_WHAT TO WORK ON_
Your answer is a copy of every line in the records where "bowl" appears.

_LISTED RECORDS_
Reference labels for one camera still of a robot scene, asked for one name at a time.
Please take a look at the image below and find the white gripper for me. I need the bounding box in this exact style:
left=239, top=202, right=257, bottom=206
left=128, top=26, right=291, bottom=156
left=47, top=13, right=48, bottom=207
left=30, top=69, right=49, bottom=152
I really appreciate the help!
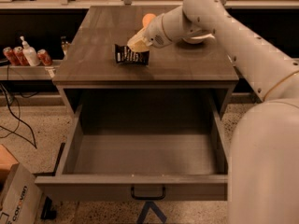
left=127, top=14, right=171, bottom=52

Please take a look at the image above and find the black rxbar chocolate wrapper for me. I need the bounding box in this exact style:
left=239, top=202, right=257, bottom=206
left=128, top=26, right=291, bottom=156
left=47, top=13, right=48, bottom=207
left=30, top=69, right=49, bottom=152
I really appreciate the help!
left=114, top=44, right=150, bottom=65

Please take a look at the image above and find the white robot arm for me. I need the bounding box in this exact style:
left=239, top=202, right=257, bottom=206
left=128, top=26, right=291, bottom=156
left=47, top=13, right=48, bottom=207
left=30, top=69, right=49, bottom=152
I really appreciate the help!
left=128, top=0, right=299, bottom=224

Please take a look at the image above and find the grey cabinet with counter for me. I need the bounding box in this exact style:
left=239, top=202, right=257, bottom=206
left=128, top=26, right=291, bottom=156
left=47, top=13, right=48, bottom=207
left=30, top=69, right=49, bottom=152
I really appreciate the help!
left=53, top=6, right=238, bottom=112

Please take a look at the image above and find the open grey top drawer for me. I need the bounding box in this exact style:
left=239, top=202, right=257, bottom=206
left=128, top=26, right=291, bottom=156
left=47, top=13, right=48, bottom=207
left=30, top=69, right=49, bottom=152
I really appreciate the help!
left=36, top=89, right=227, bottom=201

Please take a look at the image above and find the orange fruit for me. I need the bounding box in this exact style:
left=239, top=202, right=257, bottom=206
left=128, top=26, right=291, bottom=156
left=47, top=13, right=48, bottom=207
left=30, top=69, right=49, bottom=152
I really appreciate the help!
left=142, top=13, right=156, bottom=28

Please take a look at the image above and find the white bowl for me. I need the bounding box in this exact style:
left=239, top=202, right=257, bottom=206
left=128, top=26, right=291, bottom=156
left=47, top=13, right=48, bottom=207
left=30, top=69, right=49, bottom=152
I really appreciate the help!
left=183, top=34, right=213, bottom=45

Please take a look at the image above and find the small glass bottle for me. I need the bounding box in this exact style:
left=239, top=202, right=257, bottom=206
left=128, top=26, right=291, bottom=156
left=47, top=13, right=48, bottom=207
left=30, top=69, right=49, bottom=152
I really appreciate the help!
left=61, top=36, right=69, bottom=54

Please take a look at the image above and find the red soda can right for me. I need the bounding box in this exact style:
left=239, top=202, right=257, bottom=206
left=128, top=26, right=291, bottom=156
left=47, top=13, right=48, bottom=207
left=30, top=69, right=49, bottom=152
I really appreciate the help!
left=37, top=49, right=52, bottom=66

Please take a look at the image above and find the red soda can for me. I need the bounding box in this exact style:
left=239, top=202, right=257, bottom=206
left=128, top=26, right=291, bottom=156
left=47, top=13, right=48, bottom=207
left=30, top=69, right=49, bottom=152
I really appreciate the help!
left=13, top=47, right=29, bottom=66
left=3, top=47, right=20, bottom=65
left=37, top=49, right=52, bottom=66

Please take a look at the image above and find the white pump bottle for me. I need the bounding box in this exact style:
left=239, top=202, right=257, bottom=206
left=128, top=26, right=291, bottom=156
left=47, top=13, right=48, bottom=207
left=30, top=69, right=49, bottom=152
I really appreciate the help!
left=20, top=36, right=40, bottom=66

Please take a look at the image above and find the red soda can middle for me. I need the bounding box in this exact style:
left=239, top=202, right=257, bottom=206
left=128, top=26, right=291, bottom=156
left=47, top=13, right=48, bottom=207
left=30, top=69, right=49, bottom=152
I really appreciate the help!
left=13, top=47, right=29, bottom=66

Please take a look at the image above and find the red soda can left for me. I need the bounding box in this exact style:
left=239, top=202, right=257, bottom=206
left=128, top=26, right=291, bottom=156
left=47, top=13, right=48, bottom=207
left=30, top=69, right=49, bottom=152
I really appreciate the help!
left=3, top=47, right=20, bottom=65

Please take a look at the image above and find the grey low shelf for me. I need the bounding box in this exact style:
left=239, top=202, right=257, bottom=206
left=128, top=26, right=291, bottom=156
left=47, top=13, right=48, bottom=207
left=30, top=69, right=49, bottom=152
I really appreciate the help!
left=0, top=60, right=61, bottom=81

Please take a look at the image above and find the cardboard box with print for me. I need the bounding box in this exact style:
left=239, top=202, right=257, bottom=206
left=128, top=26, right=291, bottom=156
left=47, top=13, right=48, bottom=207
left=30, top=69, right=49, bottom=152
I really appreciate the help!
left=0, top=145, right=42, bottom=224

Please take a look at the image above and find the black floor cable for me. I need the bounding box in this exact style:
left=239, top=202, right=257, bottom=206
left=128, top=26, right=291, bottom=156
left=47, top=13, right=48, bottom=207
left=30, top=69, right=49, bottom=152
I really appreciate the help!
left=0, top=83, right=38, bottom=149

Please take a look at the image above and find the black drawer handle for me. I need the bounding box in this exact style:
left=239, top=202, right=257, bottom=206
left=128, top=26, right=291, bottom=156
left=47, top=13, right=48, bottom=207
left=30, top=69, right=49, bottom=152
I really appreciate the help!
left=130, top=186, right=166, bottom=201

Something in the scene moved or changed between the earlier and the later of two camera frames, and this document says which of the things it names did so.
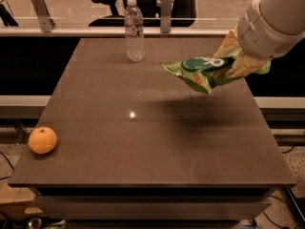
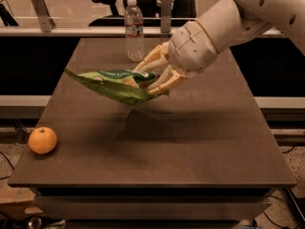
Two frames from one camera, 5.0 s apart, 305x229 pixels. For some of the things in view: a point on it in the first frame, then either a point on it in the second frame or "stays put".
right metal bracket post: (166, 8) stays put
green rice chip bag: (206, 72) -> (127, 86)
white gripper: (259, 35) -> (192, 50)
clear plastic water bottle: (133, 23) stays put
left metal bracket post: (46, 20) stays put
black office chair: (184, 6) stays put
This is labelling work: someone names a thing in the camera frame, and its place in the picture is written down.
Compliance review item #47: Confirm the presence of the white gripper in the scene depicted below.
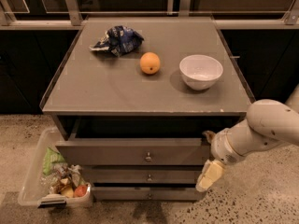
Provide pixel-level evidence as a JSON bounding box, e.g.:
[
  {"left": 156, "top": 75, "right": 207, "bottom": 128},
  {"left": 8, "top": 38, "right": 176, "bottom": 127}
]
[{"left": 195, "top": 129, "right": 245, "bottom": 192}]

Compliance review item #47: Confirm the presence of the grey top drawer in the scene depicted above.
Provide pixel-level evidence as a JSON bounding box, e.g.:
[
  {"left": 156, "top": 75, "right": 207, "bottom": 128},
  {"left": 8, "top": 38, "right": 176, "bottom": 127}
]
[{"left": 56, "top": 138, "right": 210, "bottom": 166}]

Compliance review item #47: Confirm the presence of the grey drawer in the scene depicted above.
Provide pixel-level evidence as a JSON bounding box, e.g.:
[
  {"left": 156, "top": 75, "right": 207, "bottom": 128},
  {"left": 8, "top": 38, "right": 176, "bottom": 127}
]
[
  {"left": 82, "top": 166, "right": 202, "bottom": 184},
  {"left": 56, "top": 138, "right": 210, "bottom": 166},
  {"left": 92, "top": 187, "right": 206, "bottom": 202}
]

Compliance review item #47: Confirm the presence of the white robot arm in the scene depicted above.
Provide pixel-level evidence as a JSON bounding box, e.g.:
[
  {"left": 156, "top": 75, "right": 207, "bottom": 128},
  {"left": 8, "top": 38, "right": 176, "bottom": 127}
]
[{"left": 195, "top": 99, "right": 299, "bottom": 192}]

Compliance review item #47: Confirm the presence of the grey bottom drawer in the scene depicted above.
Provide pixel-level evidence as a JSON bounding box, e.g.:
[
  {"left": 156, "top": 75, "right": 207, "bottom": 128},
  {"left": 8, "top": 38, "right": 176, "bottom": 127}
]
[{"left": 92, "top": 187, "right": 206, "bottom": 202}]

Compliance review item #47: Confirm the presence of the grey drawer cabinet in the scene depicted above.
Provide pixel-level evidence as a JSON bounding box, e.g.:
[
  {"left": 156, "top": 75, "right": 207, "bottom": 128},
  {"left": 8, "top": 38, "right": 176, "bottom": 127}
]
[{"left": 41, "top": 17, "right": 254, "bottom": 188}]

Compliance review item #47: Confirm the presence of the grey middle drawer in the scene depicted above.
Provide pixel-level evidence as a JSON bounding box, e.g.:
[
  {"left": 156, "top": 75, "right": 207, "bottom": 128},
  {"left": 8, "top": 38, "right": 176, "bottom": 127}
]
[{"left": 82, "top": 166, "right": 202, "bottom": 184}]

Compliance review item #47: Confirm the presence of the white ceramic bowl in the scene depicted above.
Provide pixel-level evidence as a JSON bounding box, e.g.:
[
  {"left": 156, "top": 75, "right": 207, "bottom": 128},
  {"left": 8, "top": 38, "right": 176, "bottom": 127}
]
[{"left": 179, "top": 55, "right": 223, "bottom": 91}]

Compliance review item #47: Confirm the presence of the orange fruit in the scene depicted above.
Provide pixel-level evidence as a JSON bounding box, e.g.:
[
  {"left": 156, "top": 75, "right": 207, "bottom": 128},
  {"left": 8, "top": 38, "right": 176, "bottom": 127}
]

_WRITTEN RESPONSE_
Please take a look at the image above and find the white bowl for me. I need the bounding box in this exact style:
Compliance review item #47: Confirm the presence of the white ceramic bowl in the scene depicted above.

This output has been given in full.